Earlier this Fall, Cantaloupe (the record label created 10 years ago by the founders of Bang on a Can) released Florent Ghys’s first LP, Baroque Tardif, following a 2009 EP, Baroque Tardif: Soli. Born in France, Ghys is a composer, double bass player, and prolific videographer.
The title of the album (meaning late Baroque in French) is a tongue-in-cheek reference to a wacky guitar teacher that Ghys’s studied with as a teenager, and who was convinced that Baroque music would come back one day and rule other genres (#Barmageddon… discuss). The overall vibe, though, is DIY Post-Minimalism infused with a heavy dose of 21st century counterpoint.

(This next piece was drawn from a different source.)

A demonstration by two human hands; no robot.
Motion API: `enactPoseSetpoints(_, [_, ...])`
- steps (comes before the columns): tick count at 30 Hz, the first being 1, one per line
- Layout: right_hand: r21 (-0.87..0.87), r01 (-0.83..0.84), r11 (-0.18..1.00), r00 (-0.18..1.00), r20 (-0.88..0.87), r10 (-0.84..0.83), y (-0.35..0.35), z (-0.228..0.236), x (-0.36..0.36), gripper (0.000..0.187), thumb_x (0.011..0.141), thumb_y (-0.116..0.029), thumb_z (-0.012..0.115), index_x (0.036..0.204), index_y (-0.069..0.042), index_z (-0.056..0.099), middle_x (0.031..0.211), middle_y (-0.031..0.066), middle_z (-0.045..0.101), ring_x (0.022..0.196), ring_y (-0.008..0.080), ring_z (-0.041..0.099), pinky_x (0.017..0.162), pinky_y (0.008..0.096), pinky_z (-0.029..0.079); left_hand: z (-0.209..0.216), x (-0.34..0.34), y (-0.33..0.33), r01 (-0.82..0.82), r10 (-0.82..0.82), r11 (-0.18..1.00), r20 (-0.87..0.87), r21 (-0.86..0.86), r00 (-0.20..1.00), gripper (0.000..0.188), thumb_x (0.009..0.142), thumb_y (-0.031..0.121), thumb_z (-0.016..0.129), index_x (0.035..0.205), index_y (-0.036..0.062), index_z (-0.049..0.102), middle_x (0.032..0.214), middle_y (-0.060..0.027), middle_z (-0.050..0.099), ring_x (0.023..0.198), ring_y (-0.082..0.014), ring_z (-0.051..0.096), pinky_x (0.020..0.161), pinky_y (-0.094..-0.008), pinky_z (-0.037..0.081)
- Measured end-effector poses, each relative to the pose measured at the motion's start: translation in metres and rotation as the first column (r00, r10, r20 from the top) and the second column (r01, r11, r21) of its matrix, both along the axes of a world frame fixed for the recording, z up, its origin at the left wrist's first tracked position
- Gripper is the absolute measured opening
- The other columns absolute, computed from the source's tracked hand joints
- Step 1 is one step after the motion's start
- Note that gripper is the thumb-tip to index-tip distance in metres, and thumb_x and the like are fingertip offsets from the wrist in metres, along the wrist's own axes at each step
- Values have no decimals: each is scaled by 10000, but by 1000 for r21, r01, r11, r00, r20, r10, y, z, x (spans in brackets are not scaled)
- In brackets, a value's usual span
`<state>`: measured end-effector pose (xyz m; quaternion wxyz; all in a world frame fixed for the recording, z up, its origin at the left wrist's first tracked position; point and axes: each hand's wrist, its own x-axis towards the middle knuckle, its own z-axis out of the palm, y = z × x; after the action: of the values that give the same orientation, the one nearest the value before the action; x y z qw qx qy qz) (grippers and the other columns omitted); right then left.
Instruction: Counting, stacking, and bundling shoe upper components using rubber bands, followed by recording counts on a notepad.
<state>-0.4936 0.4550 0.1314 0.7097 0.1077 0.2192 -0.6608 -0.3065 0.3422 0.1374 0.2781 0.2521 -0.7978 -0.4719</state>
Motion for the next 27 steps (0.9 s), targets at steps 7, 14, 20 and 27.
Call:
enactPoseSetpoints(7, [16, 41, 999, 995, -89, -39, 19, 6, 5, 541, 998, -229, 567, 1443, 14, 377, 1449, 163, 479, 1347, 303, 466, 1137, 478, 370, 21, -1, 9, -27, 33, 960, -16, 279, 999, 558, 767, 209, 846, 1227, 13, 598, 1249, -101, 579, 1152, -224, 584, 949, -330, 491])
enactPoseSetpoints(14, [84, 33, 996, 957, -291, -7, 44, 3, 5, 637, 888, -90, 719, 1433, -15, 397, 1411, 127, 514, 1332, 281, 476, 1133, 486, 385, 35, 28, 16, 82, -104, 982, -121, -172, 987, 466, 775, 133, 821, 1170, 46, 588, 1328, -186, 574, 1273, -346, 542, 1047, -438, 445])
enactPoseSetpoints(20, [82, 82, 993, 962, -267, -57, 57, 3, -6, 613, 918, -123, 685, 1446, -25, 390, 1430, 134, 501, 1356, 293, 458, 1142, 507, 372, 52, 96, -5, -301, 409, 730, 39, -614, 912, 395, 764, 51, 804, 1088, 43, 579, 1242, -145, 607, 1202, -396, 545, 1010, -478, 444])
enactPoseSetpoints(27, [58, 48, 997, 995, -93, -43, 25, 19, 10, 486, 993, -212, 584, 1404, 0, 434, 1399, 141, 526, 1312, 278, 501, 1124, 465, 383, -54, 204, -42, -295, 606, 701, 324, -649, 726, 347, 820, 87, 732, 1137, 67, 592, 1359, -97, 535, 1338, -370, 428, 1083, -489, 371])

The album opens with Phase Parisienne and Ghys starts by building counterpoint patterns on the bowed double bass in an additive fashion—layer by layer. They point, at first, towards Reich’s processes but soon haunting harmonics accompanied by hand clapping make the piece almost sound like some minimalist Gnawa music. Awesome. The following track Pull Blanc, Chemise Rouge (White Sweater, Red button-down shirt) introduces another element of Ghys’s very personal idiom: syllables as musical objects. Ghys sings dislocated modal melodies in solfège syllables (fixed do) with a thin voice and each note thus named loses its anonymity, and is treated as a found object. Or maybe is it a reference to the virtuosic practice on the Indian subcontinent to sing complex and improvised melodies on Swaras? Ghys has after all—and among many others—a degree in ethno-musicology…

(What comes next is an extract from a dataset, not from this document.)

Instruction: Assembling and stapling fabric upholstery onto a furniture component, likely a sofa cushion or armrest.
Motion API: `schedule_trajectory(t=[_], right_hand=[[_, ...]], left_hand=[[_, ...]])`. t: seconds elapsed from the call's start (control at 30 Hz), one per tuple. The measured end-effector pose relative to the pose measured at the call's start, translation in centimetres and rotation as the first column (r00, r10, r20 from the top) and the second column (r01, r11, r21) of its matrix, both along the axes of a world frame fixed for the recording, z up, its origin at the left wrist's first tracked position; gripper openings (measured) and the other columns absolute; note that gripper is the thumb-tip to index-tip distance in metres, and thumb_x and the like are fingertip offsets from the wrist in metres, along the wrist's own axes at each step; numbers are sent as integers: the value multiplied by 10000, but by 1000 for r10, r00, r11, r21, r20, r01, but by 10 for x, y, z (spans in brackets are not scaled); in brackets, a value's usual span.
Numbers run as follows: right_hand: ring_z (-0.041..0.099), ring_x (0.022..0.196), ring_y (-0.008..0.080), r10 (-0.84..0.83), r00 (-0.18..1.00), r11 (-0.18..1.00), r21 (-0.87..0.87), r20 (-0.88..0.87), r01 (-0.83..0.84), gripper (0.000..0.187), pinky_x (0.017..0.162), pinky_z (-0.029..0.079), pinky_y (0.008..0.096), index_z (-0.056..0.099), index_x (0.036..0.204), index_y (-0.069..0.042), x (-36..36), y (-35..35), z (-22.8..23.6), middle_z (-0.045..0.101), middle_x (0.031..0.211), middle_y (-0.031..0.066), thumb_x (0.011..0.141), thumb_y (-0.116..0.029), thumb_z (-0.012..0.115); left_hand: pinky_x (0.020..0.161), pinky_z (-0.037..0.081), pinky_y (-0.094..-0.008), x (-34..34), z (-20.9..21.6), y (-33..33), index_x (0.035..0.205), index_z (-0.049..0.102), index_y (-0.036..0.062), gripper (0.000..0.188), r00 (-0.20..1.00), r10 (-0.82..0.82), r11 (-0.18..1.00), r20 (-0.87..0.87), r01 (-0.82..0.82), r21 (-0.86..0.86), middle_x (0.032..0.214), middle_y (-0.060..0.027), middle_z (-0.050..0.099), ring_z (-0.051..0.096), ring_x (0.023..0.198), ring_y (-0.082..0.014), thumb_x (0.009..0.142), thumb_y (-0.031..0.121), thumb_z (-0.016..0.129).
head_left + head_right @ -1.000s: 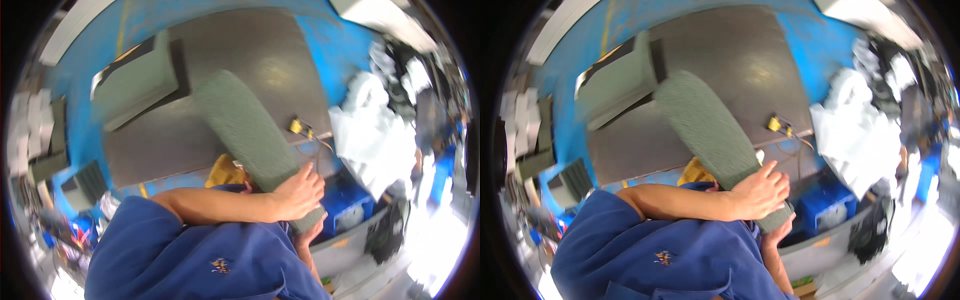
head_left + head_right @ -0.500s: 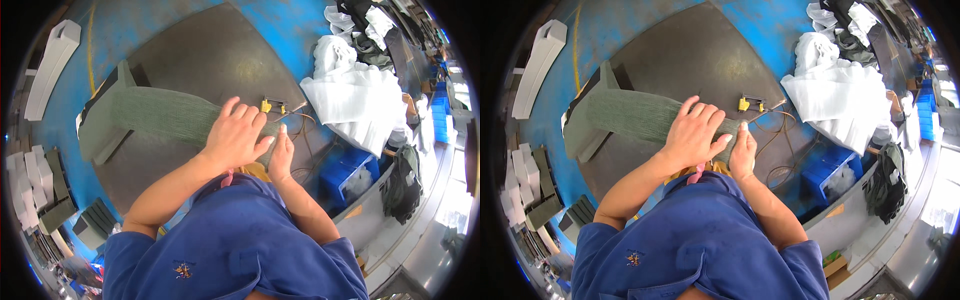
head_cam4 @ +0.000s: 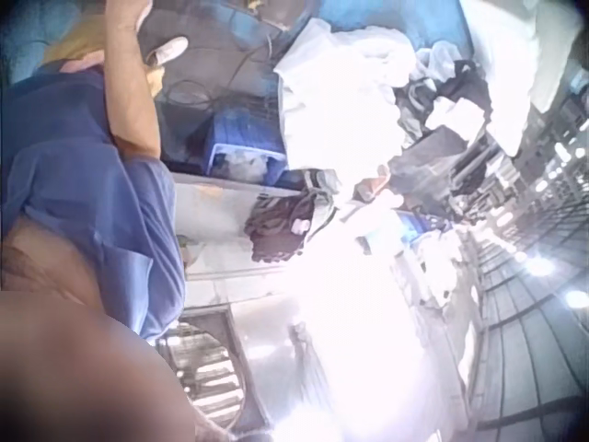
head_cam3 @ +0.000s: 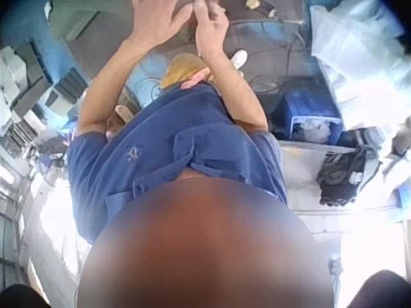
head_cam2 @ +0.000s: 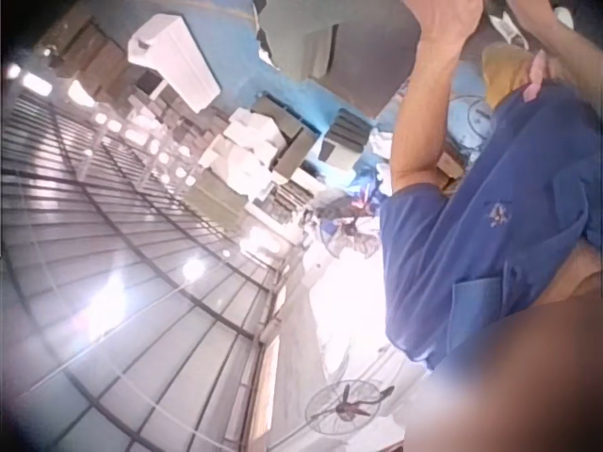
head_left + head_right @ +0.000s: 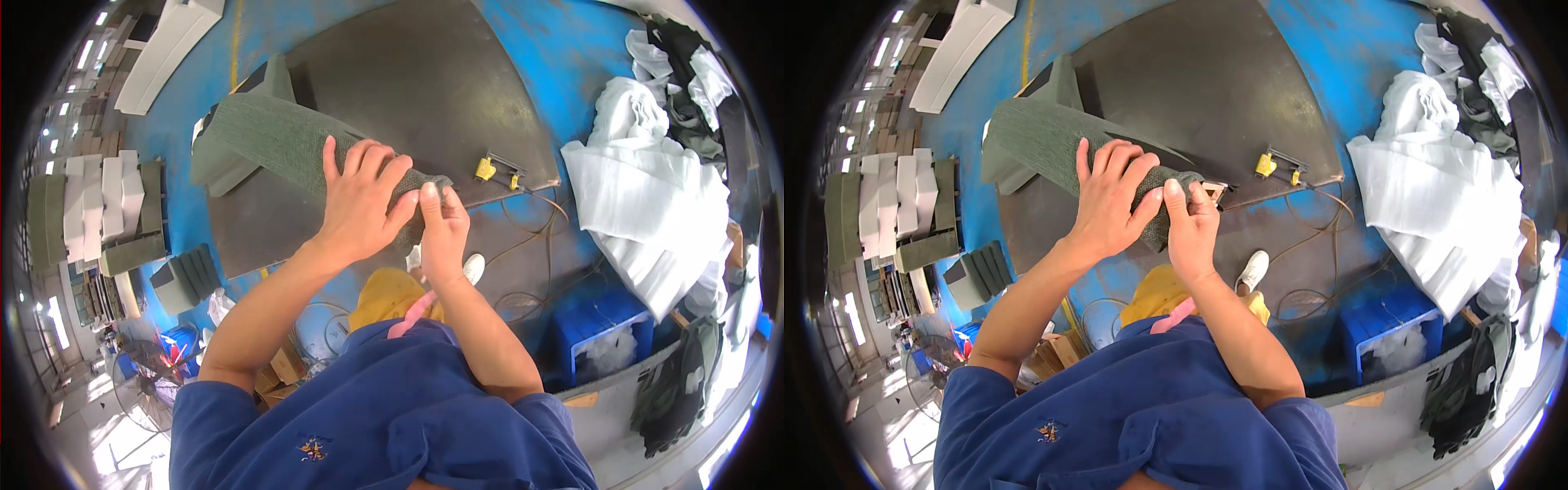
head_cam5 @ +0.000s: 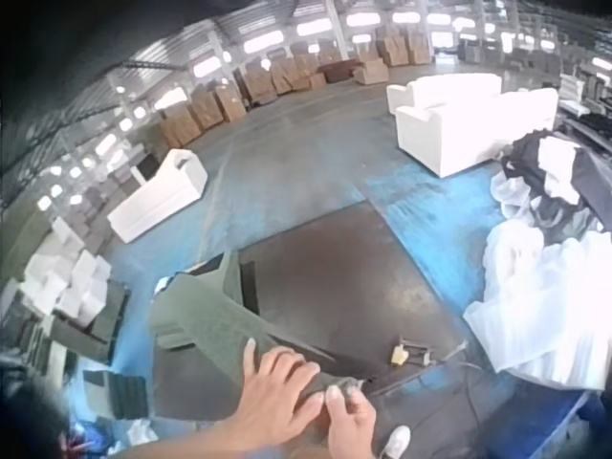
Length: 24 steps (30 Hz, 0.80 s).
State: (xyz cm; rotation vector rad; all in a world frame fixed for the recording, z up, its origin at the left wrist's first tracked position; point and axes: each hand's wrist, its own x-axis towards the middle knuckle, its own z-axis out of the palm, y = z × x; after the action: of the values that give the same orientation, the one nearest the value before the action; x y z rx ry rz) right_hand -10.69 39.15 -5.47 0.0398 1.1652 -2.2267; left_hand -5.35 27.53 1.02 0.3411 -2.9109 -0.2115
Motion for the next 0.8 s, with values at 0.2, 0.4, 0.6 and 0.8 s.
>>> schedule_trajectory(t=[0.2,0.4,0.6,0.8], right_hand=[[497,815,16,-21,999,999,-39,31,22,162,720,433,205,623,895,-47,2,24,-1,608,887,-61,1038,-123,625],[510,827,30,-25,998,998,-54,64,28,160,751,442,211,634,958,-60,16,4,-26,615,924,-54,1066,-163,579],[513,844,34,-174,976,981,112,135,159,260,755,442,228,635,981,-63,18,-12,6,619,925,-47,1097,-260,511],[495,789,34,-202,937,953,165,-284,255,294,686,431,228,601,932,-66,17,-12,-37,602,874,-42,1115,-257,472]], left_hand=[[1136,176,-670,0,1,8,1075,684,128,339,998,32,997,-46,-29,67,1077,-43,612,546,1143,-278,925,429,645],[1138,199,-650,5,-4,-4,1023,696,147,320,991,-26,997,-133,36,74,1032,-28,616,564,1109,-252,868,428,699],[1126,238,-650,-4,-13,-6,995,728,155,294,972,-31,995,-232,51,82,1016,-36,624,584,1087,-255,836,403,718],[1134,263,-618,-11,-5,-8,969,742,155,248,974,-55,985,-220,89,148,985,-46,646,591,1047,-257,871,380,705]])
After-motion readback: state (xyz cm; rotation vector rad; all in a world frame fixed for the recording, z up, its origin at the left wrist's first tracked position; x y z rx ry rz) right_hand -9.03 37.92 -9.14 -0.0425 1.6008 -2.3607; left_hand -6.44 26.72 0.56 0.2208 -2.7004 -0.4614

Ghys pushes his experimentation on syllables further on Simplement (Simply) where he uses the audio recording of a conversation and turns it into musical material: first, the spoken rhythm is used as the basis for a melody performed on the guitar and laid over the original audio track. The effect is striking and one could almost forget that speech was here first. Later in the piece, Ghys adds another layer and sings the spoken text on the melody that was first given to the guitar, still on top of the speech track. A sense of overload—deliciously antithetical to the title—makes me wonder how a non-French speaking audience could receive the piece… Soli, built on a similar additive process, provides a welcomed relief but is a real tipping point in the album. Indeed, Polenta à Azadi displays some interesting second species counterpoint suggesting astringent harmonies that owe a lot to David Lang, but rely again, and not unlike Simplement, on solfège syllables. The same thing could be said of Clignotants, or Quatrieme.

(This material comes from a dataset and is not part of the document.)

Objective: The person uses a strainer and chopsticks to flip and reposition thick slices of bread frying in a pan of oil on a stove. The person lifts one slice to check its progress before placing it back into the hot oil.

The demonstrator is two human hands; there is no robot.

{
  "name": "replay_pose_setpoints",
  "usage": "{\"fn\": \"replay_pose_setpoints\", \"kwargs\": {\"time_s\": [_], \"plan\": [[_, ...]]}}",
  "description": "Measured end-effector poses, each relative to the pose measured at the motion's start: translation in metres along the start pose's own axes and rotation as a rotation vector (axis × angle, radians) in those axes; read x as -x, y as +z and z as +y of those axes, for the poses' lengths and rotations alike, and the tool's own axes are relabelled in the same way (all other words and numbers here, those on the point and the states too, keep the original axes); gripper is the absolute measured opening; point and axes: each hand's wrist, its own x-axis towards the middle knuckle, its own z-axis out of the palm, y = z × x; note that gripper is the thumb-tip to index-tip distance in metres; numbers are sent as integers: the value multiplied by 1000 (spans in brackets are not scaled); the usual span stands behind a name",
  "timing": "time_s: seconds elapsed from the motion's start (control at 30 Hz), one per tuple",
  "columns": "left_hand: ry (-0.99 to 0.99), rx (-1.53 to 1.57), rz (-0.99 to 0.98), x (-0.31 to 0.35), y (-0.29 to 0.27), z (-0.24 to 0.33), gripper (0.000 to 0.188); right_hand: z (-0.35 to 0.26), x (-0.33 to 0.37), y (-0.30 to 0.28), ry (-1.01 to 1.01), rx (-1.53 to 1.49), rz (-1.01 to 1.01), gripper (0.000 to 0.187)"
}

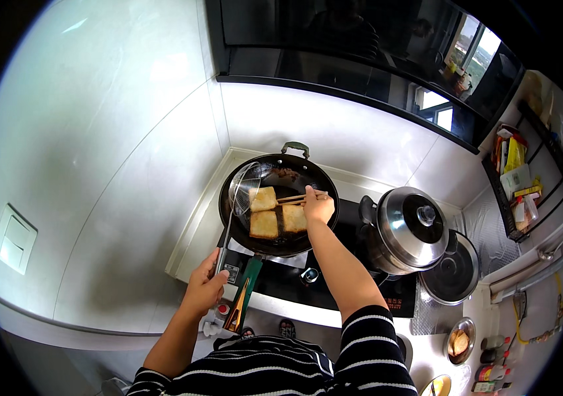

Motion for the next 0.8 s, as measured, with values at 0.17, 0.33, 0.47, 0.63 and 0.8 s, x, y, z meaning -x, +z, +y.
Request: {"fn": "replay_pose_setpoints", "kwargs": {"time_s": [0.17, 0.33, 0.47, 0.63, 0.8], "plan": [[-17, 2, -10, 0, -2, 2, 63, -3, 4, 5, 185, -92, 59, 22], [-25, 10, -3, 0, -4, 2, 63, 5, -9, 4, -18, 61, 25, 22], [-30, 12, 7, 2, -7, 1, 62, -9, -7, 1, -130, 239, -52, 27], [-29, 37, -18, -3, -5, -2, 61, 5, -5, 10, -120, 196, -5, 28], [-11, 11, -11, -5, -5, 0, 60, -3, 8, 16, 87, 13, 119, 27]]}}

The second half of the album features a series of more atmospheric pieces like Bechamelle , Division Par Zero, Depassement De Cap, or Lemon Cake 3, but not as convincing as Coma Carus. With its shimmering quality, it is possibly the only uninterrupted musical gesture on the album.
Ghys’s output on Cantaloupe was initially thought as a 3-EP series starting with Baroque Tardif: Soli, but Cantaloupe decided to release Ghys’s material on a full-length album. Considering the stylistic redundancy on Baroque Tardif, one could wonder if two (better balanced) EPs might have changed the listening experience. Regardless, Baroque Tardif is a great introduction to Ghys’s unique, experimental, and intimate world where classical flirts with pop in a quirky way.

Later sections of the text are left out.